* **TASK DESCRIPTION**
Please copy the lines below, exactly as they are, from the one with "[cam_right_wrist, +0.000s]" through the one with "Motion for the", and leave out the pictures.

* **MATERIAL PROVIDED**
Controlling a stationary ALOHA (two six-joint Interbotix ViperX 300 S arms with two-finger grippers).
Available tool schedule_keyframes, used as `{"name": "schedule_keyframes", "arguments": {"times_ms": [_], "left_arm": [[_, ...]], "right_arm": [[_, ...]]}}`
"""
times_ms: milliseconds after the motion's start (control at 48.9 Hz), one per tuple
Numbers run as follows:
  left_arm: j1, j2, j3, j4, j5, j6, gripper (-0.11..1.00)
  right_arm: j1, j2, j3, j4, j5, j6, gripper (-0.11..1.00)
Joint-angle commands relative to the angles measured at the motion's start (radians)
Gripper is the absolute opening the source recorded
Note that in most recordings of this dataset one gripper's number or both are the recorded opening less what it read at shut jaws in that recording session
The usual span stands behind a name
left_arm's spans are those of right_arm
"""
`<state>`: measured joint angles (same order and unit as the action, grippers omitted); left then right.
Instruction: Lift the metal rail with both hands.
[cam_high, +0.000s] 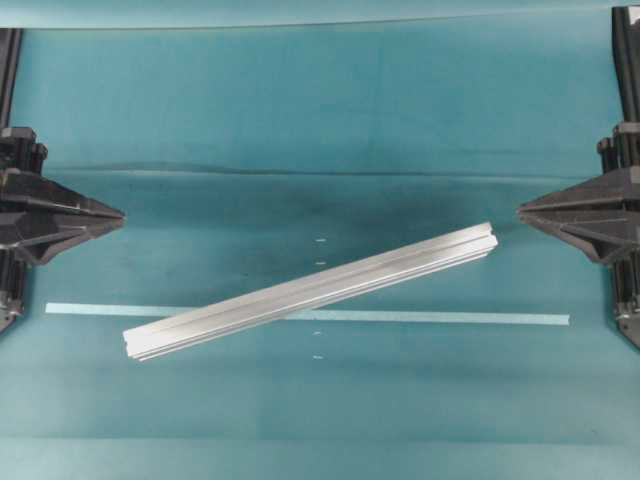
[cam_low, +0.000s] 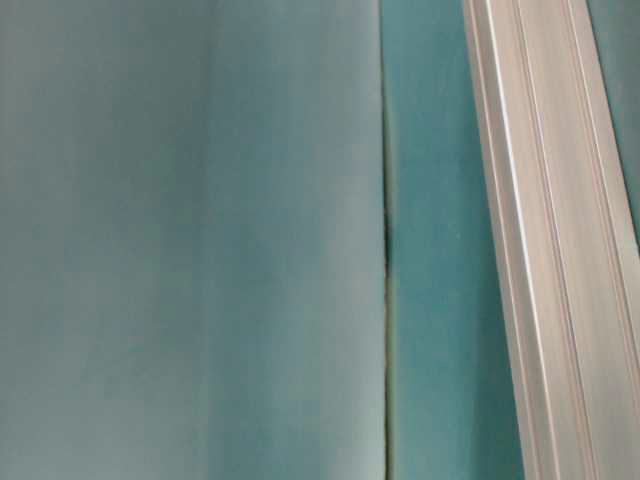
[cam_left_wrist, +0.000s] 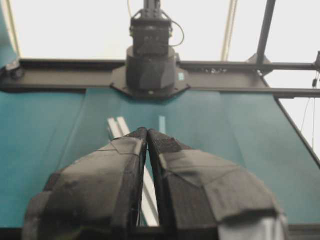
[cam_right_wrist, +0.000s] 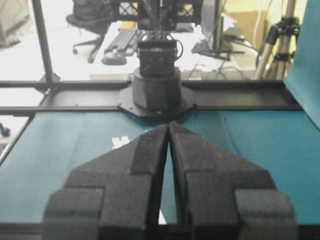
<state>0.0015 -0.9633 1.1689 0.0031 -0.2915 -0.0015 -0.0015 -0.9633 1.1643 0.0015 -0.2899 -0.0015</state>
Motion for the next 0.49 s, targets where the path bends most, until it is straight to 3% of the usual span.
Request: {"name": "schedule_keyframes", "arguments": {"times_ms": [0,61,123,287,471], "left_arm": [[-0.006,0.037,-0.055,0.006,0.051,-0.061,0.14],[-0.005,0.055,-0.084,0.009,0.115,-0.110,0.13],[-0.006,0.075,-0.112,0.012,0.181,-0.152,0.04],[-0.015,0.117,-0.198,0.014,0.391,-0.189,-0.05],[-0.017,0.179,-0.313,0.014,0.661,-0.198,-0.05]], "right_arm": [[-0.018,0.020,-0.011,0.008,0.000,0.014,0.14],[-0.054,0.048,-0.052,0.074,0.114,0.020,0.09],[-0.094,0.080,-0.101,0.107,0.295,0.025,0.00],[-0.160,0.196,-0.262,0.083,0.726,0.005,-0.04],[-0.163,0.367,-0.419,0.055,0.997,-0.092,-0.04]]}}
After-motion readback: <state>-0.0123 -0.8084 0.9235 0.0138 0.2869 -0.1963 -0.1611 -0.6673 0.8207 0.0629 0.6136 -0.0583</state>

* **RESULT OF THE TASK**
[cam_right_wrist, +0.000s] 
<state>0.0015 -0.9633 1.1689 0.0031 -0.2915 -0.0015 -0.0015 -0.9633 1.1643 0.0015 -0.2899 -0.0015</state>
Motion for the next 0.49 s, targets where the path bends most, until it is straight to 3% of the usual span.

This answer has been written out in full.